# PROMPT
Show each line of the data below that has the string "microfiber" in it.

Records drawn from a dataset
———
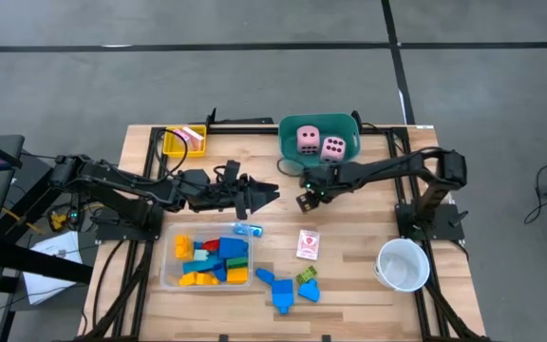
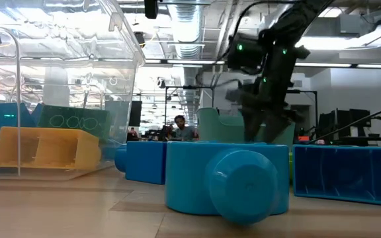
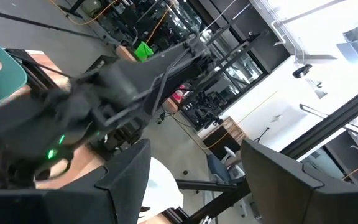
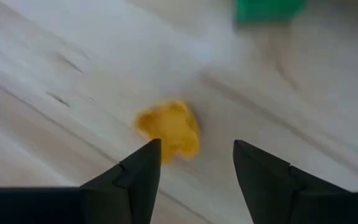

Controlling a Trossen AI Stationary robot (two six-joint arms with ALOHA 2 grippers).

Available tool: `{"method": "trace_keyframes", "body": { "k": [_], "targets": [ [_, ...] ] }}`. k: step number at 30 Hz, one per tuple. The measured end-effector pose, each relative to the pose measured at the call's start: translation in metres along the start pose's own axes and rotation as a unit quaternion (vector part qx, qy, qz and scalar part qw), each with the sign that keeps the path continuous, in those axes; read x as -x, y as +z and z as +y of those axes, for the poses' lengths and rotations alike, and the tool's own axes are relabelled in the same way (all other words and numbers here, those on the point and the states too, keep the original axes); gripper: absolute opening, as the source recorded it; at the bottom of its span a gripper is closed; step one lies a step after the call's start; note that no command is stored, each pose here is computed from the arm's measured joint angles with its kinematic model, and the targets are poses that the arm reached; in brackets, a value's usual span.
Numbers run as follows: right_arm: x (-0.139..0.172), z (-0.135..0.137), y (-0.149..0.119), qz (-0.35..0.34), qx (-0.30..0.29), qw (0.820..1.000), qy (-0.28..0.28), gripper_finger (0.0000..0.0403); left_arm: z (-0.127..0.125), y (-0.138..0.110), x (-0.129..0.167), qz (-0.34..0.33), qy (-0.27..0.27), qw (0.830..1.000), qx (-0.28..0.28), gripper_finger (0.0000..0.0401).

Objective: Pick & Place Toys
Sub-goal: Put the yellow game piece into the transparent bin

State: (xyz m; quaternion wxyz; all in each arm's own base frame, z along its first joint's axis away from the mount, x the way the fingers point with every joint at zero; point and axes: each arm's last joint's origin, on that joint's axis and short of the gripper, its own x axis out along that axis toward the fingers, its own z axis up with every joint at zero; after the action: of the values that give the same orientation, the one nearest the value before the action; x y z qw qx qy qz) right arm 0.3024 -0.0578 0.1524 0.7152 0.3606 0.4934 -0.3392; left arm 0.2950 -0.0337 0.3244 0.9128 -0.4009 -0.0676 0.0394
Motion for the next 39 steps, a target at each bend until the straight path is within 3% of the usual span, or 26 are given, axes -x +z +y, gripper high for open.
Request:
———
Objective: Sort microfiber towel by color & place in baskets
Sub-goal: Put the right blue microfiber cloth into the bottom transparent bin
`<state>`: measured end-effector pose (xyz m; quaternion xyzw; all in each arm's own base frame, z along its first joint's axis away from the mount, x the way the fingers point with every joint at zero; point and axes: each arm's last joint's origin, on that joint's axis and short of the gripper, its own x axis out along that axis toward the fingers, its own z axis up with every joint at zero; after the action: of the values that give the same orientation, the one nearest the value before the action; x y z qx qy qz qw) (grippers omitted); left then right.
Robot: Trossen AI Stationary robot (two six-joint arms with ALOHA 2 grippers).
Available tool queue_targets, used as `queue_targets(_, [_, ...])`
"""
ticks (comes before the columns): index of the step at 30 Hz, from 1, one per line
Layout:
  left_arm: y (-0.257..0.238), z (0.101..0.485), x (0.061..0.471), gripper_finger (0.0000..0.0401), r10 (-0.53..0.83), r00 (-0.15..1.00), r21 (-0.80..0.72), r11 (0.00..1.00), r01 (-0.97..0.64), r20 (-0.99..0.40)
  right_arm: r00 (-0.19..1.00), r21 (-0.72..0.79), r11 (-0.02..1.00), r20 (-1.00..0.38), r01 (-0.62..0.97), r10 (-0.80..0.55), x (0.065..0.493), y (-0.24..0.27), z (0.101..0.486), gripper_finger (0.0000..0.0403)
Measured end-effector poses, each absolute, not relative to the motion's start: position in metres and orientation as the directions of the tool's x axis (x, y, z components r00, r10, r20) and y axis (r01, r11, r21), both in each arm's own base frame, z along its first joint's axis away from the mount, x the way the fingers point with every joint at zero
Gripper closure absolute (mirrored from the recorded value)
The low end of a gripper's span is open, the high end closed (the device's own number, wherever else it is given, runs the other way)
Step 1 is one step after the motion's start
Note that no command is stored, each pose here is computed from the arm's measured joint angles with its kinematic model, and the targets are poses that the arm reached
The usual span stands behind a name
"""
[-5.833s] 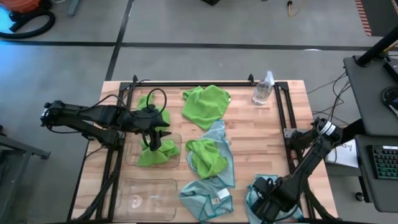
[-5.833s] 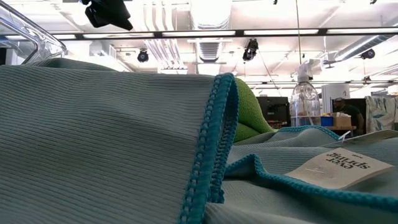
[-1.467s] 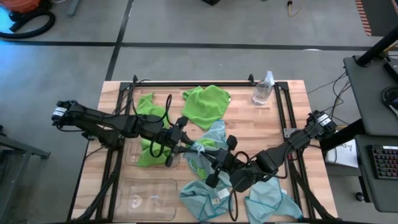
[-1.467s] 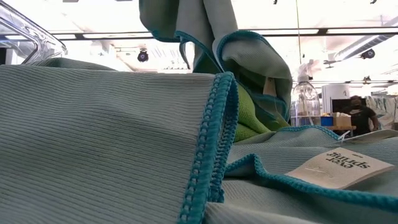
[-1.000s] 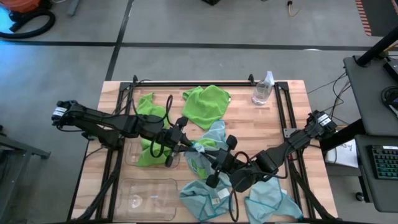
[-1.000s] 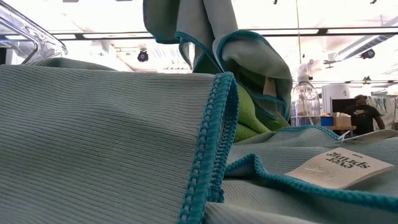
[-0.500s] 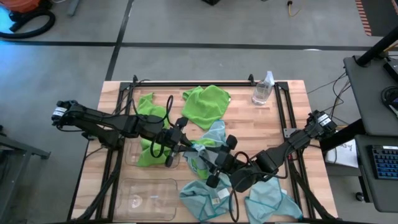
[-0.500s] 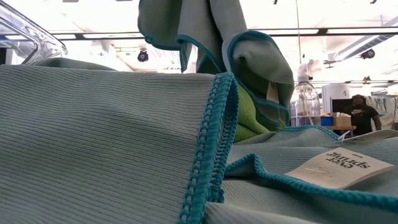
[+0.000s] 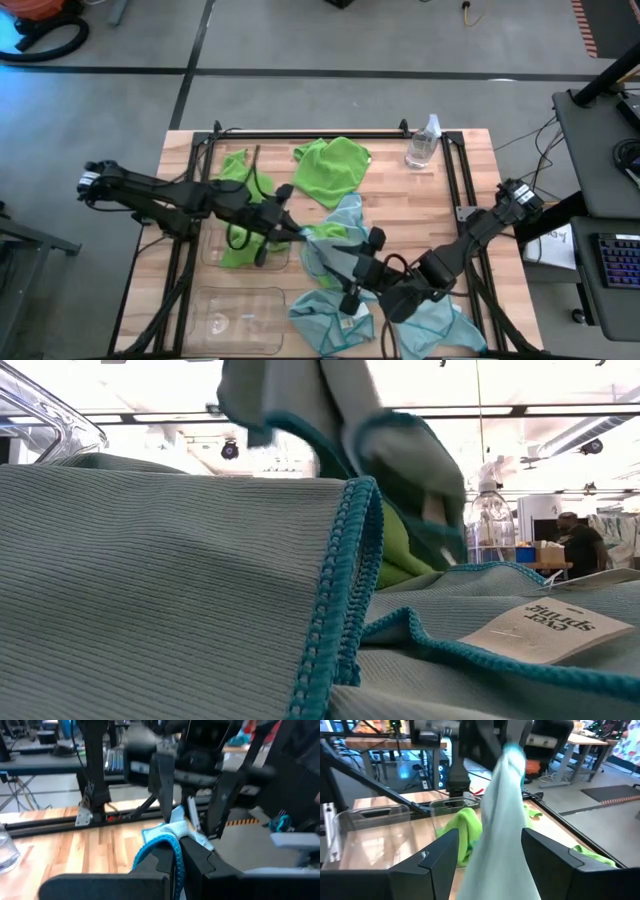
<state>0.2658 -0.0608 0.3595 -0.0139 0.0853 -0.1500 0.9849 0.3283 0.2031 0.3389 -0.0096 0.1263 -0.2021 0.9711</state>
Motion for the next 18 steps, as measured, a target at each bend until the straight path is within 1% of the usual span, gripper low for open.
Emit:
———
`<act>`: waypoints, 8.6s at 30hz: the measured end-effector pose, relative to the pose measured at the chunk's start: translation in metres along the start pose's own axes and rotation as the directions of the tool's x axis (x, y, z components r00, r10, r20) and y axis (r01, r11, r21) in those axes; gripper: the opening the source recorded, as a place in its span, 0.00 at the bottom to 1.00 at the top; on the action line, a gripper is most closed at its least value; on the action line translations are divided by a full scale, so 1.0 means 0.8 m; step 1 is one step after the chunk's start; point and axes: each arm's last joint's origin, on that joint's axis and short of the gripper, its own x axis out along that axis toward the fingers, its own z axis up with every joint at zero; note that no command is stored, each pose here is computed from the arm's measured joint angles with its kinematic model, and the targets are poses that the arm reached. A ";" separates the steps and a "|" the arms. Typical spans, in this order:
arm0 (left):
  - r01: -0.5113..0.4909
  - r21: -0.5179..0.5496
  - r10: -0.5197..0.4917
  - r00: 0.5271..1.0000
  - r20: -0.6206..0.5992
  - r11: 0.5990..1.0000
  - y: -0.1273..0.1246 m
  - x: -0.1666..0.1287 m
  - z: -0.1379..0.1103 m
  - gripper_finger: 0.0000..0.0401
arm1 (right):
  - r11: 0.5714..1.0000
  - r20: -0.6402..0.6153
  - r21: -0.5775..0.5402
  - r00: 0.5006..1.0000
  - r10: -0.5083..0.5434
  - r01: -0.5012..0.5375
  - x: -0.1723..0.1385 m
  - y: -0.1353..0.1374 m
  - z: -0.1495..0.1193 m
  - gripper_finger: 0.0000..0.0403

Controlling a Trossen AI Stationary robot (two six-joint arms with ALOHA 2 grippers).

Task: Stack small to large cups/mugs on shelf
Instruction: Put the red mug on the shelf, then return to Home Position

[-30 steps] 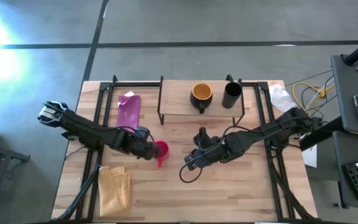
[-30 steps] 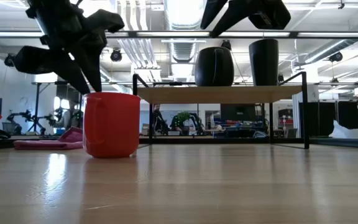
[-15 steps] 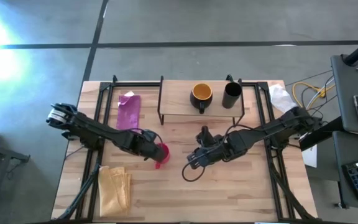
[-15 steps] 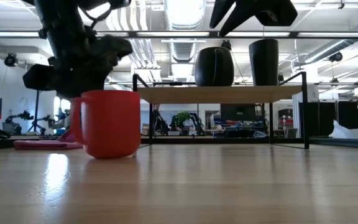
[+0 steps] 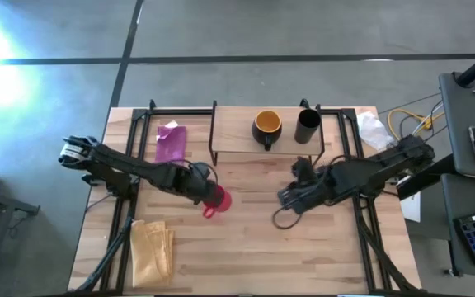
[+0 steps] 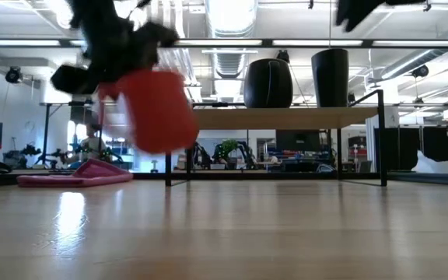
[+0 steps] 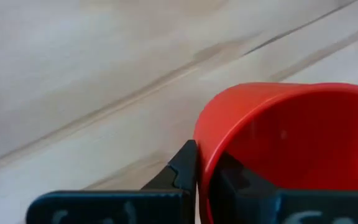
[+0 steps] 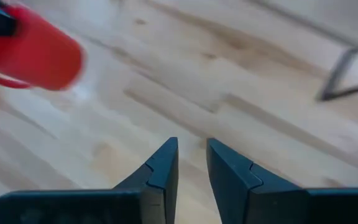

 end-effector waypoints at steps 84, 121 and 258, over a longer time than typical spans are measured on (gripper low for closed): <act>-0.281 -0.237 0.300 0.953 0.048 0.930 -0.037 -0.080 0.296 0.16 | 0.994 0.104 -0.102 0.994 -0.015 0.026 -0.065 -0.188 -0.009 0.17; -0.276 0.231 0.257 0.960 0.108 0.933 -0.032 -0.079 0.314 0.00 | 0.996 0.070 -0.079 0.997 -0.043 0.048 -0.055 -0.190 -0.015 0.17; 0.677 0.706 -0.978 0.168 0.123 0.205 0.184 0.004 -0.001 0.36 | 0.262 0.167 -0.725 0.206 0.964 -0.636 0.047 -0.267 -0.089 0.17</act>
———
# ANSWER TO THE PROBLEM
Objective: Sort microfiber towel by color & place in baskets
Sub-goal: Put the right blue microfiber cloth into the bottom transparent bin

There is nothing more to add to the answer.